Gorgeous Professional Face Painting on the North Shore of Auckland

Good Face Painting / Bad Face Painting… Sometimes it’s your Gear

Posted on May 27, 2009 08:33:00 PM

I’m a good facepainter. I know this because people pay me money to do it.  Sometimes I even look at my work and say to myself, “Self, that looks really good.”  If people ask for something, I can usually manage it.  Now, so far my theory has worked just great at kids parties (well, except for the tweety bird incident, but I’m not going to talk about that).  I have all my own equipment with me and I know most of the faces and characters that kids like.
Unfortunately for my self-esteem, my grown up friends who do live action roleplay (LARP) have started asking me to do makeup for game characters. These have a tendency NOT to be things I’ve done before and they NEVER bring a picture! Alien pirate tattoos were fine.  I made some stuff up on the spot (and a huge thank you to HeatherB from SillyFarm for her lovely video tutorial on swirls and curls, without which I would be lost).   My pirate friend had people online asking where she got the cool tatts, so that came out pretty well. 
 
Biblical verse tattoos I flat out refused to attempt, especially since my monk friend wanted loads of them all done in permanent marker.  I can paint, but my handwriting is ummm… not good. This is why I type. Stick to what you’re good at.  Then there are the various monsters and undead horrors which are almost always a feature of fantasy movies, books and yes, games…
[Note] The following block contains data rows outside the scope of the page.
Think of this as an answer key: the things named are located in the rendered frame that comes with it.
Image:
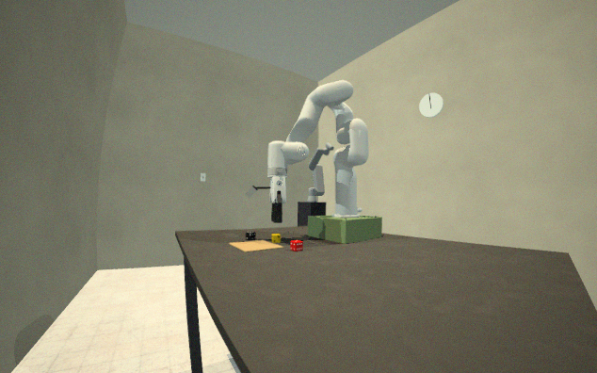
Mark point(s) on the red die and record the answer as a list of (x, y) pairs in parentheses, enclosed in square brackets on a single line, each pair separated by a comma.
[(296, 245)]

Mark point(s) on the tan flat mat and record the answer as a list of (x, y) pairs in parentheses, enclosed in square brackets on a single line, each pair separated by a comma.
[(259, 245)]

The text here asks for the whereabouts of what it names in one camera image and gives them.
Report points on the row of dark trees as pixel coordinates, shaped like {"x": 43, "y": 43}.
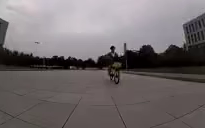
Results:
{"x": 163, "y": 57}

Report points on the person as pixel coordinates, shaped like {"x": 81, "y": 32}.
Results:
{"x": 112, "y": 56}

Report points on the yellow bicycle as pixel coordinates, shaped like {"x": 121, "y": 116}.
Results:
{"x": 115, "y": 71}

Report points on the tall lamp post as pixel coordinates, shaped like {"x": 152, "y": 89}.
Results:
{"x": 37, "y": 48}

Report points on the white vehicle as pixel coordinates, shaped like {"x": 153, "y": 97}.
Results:
{"x": 72, "y": 67}

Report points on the grey paved plaza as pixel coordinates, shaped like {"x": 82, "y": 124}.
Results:
{"x": 90, "y": 100}

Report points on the pale multi-storey building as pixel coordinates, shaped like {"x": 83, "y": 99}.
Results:
{"x": 200, "y": 30}

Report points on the grey pole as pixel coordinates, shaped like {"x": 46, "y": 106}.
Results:
{"x": 125, "y": 56}

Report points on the grass strip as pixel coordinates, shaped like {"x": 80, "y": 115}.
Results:
{"x": 186, "y": 74}

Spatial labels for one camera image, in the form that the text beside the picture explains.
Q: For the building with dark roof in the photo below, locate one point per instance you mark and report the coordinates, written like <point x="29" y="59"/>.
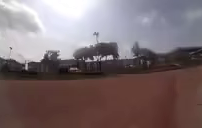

Recently, I went along to a game that took place in the Cornwall Park Domain.  I created an amethyst-golem rock man (yes, really, here he is partly done) in five minutes flat with my own gear. It was a rush job, but it was ok. Then I raced off up to the “crew” area, not realising that it was some distance away and I was not going to be able to run back down to my car for my own gear at any point during the night.  I was asked to makeup four people as skeletal zombies. Now, I am NOT the Wolfe Brothers, 4 year olds do not often ask to be hideous and scary, but I can do a general skeleton face, normally.
This was not normally. It was dark, raining a bit and the only light was a set of car headlights.  There was one small bottle of water and no sponges or brushes, only makeup remover pads, you know, those little round cotton things, and the black paint was nasty, plasticy and thick.  The result looked like a four year old had done it.  In the light from the headlights and the flash camera, I was mortified. (hah, no pun intended)  Moral for those starting out, GET GOOD GEAR! Pay the extra. There is NO comparison between great brands like Kryolan, Wolfe Bros, Snazaroo and Ben Nye and the cheap nasty rubbish you buy from discount shops in the mall.  I’ve always used good paints and had no idea how bad it could be until that night.
Having said all that, in the dark of the night in the park, with their “eyeholes” raggedy and broken looking and the white streaked and pestilent, they looked scary enough, so it wasn’t all bad.